STORY STARTER

Write a short story set at a carnival.

Whether it is a fantastical, magical carnival, or just a lovely day out, this vibrant setting offers interesting descriptions and plots.

Carnival De Novis

Every three years, Carnival De Novis came to the village.


Monsterous horses, far larger than any taxidermied elephant exhibited at the museum, appeared over the horizon. Carts and carriages would shadow them, painted in the richest plum and deepest burgundy, their windows black, lace curtains drawn tight.


The mysterious convoy would trundle quietly through the streets, the old wagon wheels churning up the sandy roads. Flakes of straw sprayed out in glittering confetti, showering the head and shoulders of the expectant crowd in gold.


The path to the carnival was always easy to find.


After dusk, when the moon glazed the town in a sheen of crushed pearls and the autumnal sea air nipped at children’s noses, Carnival De Novis opened its ivy-wound gates.


All who desired it were welcome; the only rule was: Have fun.


And fun they had...


Hung in swooping festoons, the glow of hundreds of sea-blue lanterns lit up the star-shaped boundary of the carnival.

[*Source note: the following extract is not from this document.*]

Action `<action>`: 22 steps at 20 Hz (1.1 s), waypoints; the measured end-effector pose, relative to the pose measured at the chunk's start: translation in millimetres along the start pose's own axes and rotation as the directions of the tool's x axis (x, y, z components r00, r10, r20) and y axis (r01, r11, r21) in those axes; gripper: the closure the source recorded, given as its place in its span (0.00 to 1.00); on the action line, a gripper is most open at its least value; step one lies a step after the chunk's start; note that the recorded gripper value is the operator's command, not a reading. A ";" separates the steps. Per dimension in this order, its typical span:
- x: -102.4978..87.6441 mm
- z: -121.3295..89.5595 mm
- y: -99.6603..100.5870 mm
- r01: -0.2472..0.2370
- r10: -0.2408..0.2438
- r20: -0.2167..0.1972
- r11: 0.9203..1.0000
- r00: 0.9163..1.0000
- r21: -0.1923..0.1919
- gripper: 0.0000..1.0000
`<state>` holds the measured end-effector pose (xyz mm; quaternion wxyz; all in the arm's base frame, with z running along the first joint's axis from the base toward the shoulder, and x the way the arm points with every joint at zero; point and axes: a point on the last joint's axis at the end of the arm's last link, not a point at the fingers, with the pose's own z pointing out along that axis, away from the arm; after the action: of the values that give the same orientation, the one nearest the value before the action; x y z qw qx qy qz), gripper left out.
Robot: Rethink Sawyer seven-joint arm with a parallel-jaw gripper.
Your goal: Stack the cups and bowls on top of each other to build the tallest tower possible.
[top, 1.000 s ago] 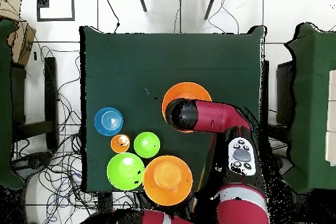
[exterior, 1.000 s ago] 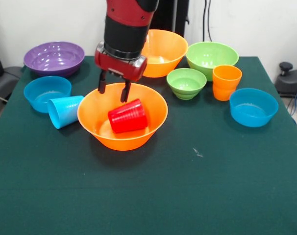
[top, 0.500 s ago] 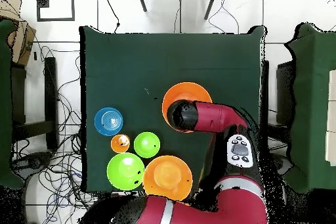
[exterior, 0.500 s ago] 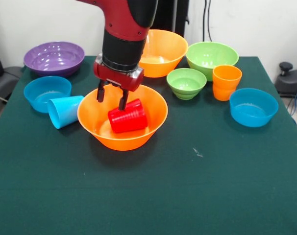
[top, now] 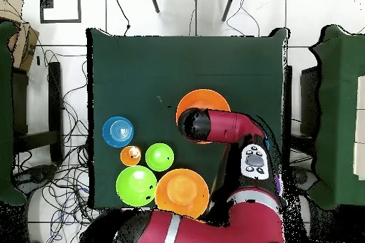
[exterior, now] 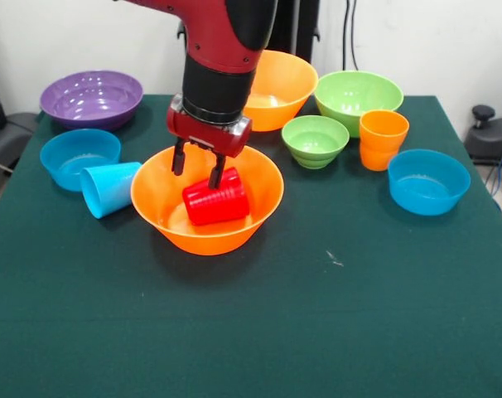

Flavourful foods and floral incense called those enticingly to the first point of the Carnival star.


Sweet carts offered arrays of colourful sugared mice and peppermint bullseyes, the round hard-boiled sweets a hypnotising swirl of black and white.


Hog roasts sizzled and spat over large open fires, orange flames biting the succulent browning skin as the carcass spun, rotating on a spit. Heat and sticky grease fell heavy in the air, chasing away the chill from bones and filling the gnawing stomachs of all.


Stalls laden with jars of aromatic spices and sprigs of green herbs offered a refreshing respite and a cleansing of the palate—although most items on display were not cut for eating.


The second point of the Carnival gave way to a plethora of games.


Black barrels hemmed and bolted with gold were positioned into a halo. Eager villagers queued behind, watching as those in front dunked their heads into the inky water.


Hands tied, gaping mouths sucked at the bobbing fruit like hungry fish, the curse of the water numbing their skin and turning their lips blue. Most came away empty-handed—or mouthed—as players were careful not to damage the apple’s flawless skin or risk the chance of expelling the fleshy white poison beneath.


Those brave enough to pull an apple from the water and not die received a prize of a goose-down quilt.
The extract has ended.